WHAT YOU SHOULD DO
The reply must return each line of the data exactly.

Entries taken from a collection
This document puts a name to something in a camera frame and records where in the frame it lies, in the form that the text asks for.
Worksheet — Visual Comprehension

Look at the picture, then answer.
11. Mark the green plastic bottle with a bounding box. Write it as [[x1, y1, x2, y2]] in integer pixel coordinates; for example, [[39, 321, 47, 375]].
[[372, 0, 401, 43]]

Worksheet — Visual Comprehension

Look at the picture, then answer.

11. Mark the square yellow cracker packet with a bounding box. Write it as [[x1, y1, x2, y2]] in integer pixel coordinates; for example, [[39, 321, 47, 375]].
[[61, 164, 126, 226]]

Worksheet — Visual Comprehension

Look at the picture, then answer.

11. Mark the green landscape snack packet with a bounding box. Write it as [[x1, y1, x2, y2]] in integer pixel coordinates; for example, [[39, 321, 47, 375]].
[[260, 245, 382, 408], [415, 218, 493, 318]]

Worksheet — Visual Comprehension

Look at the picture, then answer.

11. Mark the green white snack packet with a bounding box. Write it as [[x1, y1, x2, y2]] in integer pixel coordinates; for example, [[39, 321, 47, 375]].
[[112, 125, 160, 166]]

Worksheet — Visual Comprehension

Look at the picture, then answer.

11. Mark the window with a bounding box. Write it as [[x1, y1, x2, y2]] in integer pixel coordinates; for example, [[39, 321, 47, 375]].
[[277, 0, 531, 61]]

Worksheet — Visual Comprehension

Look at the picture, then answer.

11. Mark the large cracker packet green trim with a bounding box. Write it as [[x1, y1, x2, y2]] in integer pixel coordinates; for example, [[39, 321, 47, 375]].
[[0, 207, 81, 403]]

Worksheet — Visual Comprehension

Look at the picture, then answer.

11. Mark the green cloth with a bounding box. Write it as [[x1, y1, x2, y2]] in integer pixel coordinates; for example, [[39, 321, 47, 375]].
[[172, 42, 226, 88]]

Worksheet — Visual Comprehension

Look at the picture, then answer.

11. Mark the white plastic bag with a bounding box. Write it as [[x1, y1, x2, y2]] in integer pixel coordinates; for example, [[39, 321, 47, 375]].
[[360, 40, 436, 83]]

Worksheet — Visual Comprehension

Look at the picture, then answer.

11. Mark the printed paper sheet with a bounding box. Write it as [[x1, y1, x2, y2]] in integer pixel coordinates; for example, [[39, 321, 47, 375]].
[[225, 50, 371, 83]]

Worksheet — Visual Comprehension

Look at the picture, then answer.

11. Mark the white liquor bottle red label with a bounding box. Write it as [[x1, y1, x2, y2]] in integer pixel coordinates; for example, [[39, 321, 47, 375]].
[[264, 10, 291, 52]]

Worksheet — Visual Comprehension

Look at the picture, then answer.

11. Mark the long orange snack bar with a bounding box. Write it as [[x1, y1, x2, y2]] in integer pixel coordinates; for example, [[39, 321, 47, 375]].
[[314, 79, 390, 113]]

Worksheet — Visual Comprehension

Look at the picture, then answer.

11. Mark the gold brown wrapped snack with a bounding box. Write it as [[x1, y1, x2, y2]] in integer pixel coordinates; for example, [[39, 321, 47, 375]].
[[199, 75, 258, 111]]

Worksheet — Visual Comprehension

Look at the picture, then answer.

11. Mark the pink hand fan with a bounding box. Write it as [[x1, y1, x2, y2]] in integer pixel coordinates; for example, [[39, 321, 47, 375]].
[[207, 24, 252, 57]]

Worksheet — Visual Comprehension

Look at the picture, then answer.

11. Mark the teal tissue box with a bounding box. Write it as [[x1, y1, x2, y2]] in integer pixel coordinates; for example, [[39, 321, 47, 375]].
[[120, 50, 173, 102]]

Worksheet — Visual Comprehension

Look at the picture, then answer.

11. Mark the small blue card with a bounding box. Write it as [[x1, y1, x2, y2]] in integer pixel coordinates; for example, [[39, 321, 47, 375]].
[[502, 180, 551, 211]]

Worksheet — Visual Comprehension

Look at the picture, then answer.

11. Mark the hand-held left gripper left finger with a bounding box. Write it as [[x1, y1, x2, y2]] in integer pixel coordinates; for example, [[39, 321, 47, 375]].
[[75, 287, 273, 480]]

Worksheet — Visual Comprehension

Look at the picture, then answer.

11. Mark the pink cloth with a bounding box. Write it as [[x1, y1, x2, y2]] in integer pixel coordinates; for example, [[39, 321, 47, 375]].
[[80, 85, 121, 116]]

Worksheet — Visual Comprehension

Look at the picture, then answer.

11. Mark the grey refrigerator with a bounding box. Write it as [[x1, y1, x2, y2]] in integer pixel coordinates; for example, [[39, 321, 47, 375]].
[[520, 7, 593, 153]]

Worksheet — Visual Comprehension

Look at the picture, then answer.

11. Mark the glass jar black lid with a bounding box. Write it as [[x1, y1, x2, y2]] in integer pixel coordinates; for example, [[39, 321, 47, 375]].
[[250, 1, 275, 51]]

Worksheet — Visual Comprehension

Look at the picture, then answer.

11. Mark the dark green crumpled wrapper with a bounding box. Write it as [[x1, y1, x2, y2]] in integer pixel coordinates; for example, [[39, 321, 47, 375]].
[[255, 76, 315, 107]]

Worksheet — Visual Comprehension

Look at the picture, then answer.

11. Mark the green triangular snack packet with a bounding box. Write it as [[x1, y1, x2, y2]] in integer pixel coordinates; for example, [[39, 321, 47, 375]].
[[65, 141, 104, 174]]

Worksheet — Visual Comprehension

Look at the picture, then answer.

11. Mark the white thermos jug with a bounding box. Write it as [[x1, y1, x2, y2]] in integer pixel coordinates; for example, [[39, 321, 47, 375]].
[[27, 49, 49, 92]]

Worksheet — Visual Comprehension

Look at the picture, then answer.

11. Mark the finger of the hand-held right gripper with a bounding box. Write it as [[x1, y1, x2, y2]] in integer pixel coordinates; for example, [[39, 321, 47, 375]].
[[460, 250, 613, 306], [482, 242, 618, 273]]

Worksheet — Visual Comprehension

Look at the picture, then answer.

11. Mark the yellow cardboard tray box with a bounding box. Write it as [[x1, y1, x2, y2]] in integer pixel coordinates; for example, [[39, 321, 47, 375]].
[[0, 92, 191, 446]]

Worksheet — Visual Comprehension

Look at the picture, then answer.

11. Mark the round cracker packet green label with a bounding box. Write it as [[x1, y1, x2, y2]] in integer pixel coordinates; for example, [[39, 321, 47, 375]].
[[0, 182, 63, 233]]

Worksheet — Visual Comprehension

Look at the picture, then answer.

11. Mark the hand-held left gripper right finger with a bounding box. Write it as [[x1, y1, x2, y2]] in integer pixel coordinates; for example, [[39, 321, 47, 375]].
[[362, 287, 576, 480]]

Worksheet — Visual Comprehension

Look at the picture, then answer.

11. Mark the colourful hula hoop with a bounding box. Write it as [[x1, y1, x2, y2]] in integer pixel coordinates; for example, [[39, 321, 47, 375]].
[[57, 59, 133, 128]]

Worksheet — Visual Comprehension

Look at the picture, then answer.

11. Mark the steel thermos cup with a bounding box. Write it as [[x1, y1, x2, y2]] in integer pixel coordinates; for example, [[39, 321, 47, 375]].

FINAL ANSWER
This document puts a name to something in a camera frame and records where in the frame it lies, in the form that the text asks for.
Worksheet — Visual Comprehension

Look at the picture, then answer.
11. Mark the green plastic bottle with a bounding box. Write it as [[x1, y1, x2, y2]] in integer pixel coordinates; for example, [[39, 321, 47, 375]].
[[372, 0, 401, 43]]

Worksheet — Visual Comprehension

Look at the picture, then answer.

11. Mark the square yellow cracker packet with a bounding box. Write it as [[x1, y1, x2, y2]] in integer pixel coordinates; for example, [[39, 321, 47, 375]].
[[61, 164, 126, 226]]

Worksheet — Visual Comprehension

Look at the picture, then answer.

11. Mark the green landscape snack packet with a bounding box. Write it as [[x1, y1, x2, y2]] in integer pixel coordinates; for example, [[39, 321, 47, 375]].
[[260, 245, 382, 408], [415, 218, 493, 318]]

Worksheet — Visual Comprehension

Look at the picture, then answer.

11. Mark the green white snack packet with a bounding box. Write it as [[x1, y1, x2, y2]] in integer pixel coordinates; for example, [[39, 321, 47, 375]].
[[112, 125, 160, 166]]

Worksheet — Visual Comprehension

Look at the picture, then answer.

11. Mark the window with a bounding box. Write it as [[x1, y1, x2, y2]] in integer pixel coordinates; for example, [[39, 321, 47, 375]].
[[277, 0, 531, 61]]

Worksheet — Visual Comprehension

Look at the picture, then answer.

11. Mark the large cracker packet green trim with a bounding box. Write it as [[x1, y1, x2, y2]] in integer pixel coordinates; for example, [[39, 321, 47, 375]].
[[0, 207, 81, 403]]

Worksheet — Visual Comprehension

Look at the picture, then answer.

11. Mark the green cloth with a bounding box. Write it as [[x1, y1, x2, y2]] in integer pixel coordinates; for example, [[39, 321, 47, 375]].
[[172, 42, 226, 88]]

Worksheet — Visual Comprehension

Look at the picture, then answer.

11. Mark the white plastic bag with a bounding box. Write it as [[x1, y1, x2, y2]] in integer pixel coordinates; for example, [[39, 321, 47, 375]].
[[360, 40, 436, 83]]

Worksheet — Visual Comprehension

Look at the picture, then answer.

11. Mark the printed paper sheet with a bounding box. Write it as [[x1, y1, x2, y2]] in integer pixel coordinates; for example, [[39, 321, 47, 375]].
[[225, 50, 371, 83]]

Worksheet — Visual Comprehension

Look at the picture, then answer.

11. Mark the white liquor bottle red label with a bounding box. Write it as [[x1, y1, x2, y2]] in integer pixel coordinates; for example, [[39, 321, 47, 375]].
[[264, 10, 291, 52]]

Worksheet — Visual Comprehension

Look at the picture, then answer.

11. Mark the long orange snack bar with a bounding box. Write it as [[x1, y1, x2, y2]] in integer pixel coordinates; for example, [[39, 321, 47, 375]].
[[314, 79, 390, 113]]

Worksheet — Visual Comprehension

Look at the picture, then answer.

11. Mark the gold brown wrapped snack with a bounding box. Write it as [[x1, y1, x2, y2]] in integer pixel coordinates; for example, [[39, 321, 47, 375]].
[[199, 75, 258, 111]]

Worksheet — Visual Comprehension

Look at the picture, then answer.

11. Mark the pink hand fan with a bounding box. Write it as [[x1, y1, x2, y2]] in integer pixel coordinates; for example, [[39, 321, 47, 375]].
[[207, 24, 252, 57]]

Worksheet — Visual Comprehension

Look at the picture, then answer.

11. Mark the teal tissue box with a bounding box. Write it as [[x1, y1, x2, y2]] in integer pixel coordinates; for example, [[39, 321, 47, 375]].
[[120, 50, 173, 102]]

Worksheet — Visual Comprehension

Look at the picture, then answer.

11. Mark the small blue card with a bounding box. Write it as [[x1, y1, x2, y2]] in integer pixel coordinates; for example, [[39, 321, 47, 375]].
[[502, 180, 551, 211]]

Worksheet — Visual Comprehension

Look at the picture, then answer.

11. Mark the hand-held left gripper left finger with a bounding box. Write it as [[x1, y1, x2, y2]] in integer pixel coordinates; for example, [[39, 321, 47, 375]].
[[75, 287, 273, 480]]

Worksheet — Visual Comprehension

Look at the picture, then answer.

11. Mark the pink cloth with a bounding box. Write it as [[x1, y1, x2, y2]] in integer pixel coordinates; for example, [[39, 321, 47, 375]].
[[80, 85, 121, 116]]

Worksheet — Visual Comprehension

Look at the picture, then answer.

11. Mark the grey refrigerator with a bounding box. Write it as [[x1, y1, x2, y2]] in integer pixel coordinates; for example, [[39, 321, 47, 375]].
[[520, 7, 593, 153]]

Worksheet — Visual Comprehension

Look at the picture, then answer.

11. Mark the glass jar black lid with a bounding box. Write it as [[x1, y1, x2, y2]] in integer pixel coordinates; for example, [[39, 321, 47, 375]].
[[250, 1, 275, 51]]

Worksheet — Visual Comprehension

Look at the picture, then answer.

11. Mark the dark green crumpled wrapper with a bounding box. Write it as [[x1, y1, x2, y2]] in integer pixel coordinates; for example, [[39, 321, 47, 375]].
[[255, 76, 315, 107]]

Worksheet — Visual Comprehension

Look at the picture, then answer.

11. Mark the green triangular snack packet with a bounding box. Write it as [[x1, y1, x2, y2]] in integer pixel coordinates; for example, [[39, 321, 47, 375]].
[[65, 141, 104, 174]]

Worksheet — Visual Comprehension

Look at the picture, then answer.

11. Mark the white thermos jug with a bounding box. Write it as [[x1, y1, x2, y2]] in integer pixel coordinates; for example, [[39, 321, 47, 375]].
[[27, 49, 49, 92]]

Worksheet — Visual Comprehension

Look at the picture, then answer.

11. Mark the finger of the hand-held right gripper with a bounding box. Write it as [[x1, y1, x2, y2]] in integer pixel coordinates; for example, [[39, 321, 47, 375]].
[[460, 250, 613, 306], [482, 242, 618, 273]]

Worksheet — Visual Comprehension

Look at the picture, then answer.

11. Mark the yellow cardboard tray box with a bounding box. Write it as [[x1, y1, x2, y2]] in integer pixel coordinates; for example, [[39, 321, 47, 375]].
[[0, 92, 191, 446]]

Worksheet — Visual Comprehension

Look at the picture, then answer.

11. Mark the round cracker packet green label with a bounding box. Write it as [[x1, y1, x2, y2]] in integer pixel coordinates; for example, [[39, 321, 47, 375]].
[[0, 182, 63, 233]]

Worksheet — Visual Comprehension

Look at the picture, then answer.

11. Mark the hand-held left gripper right finger with a bounding box. Write it as [[x1, y1, x2, y2]] in integer pixel coordinates; for example, [[39, 321, 47, 375]].
[[362, 287, 576, 480]]

Worksheet — Visual Comprehension

Look at the picture, then answer.

11. Mark the colourful hula hoop with a bounding box. Write it as [[x1, y1, x2, y2]] in integer pixel coordinates; for example, [[39, 321, 47, 375]].
[[57, 59, 133, 128]]

Worksheet — Visual Comprehension

Look at the picture, then answer.

11. Mark the steel thermos cup with a bounding box. Write it as [[x1, y1, x2, y2]] in integer pixel coordinates; for example, [[39, 321, 47, 375]].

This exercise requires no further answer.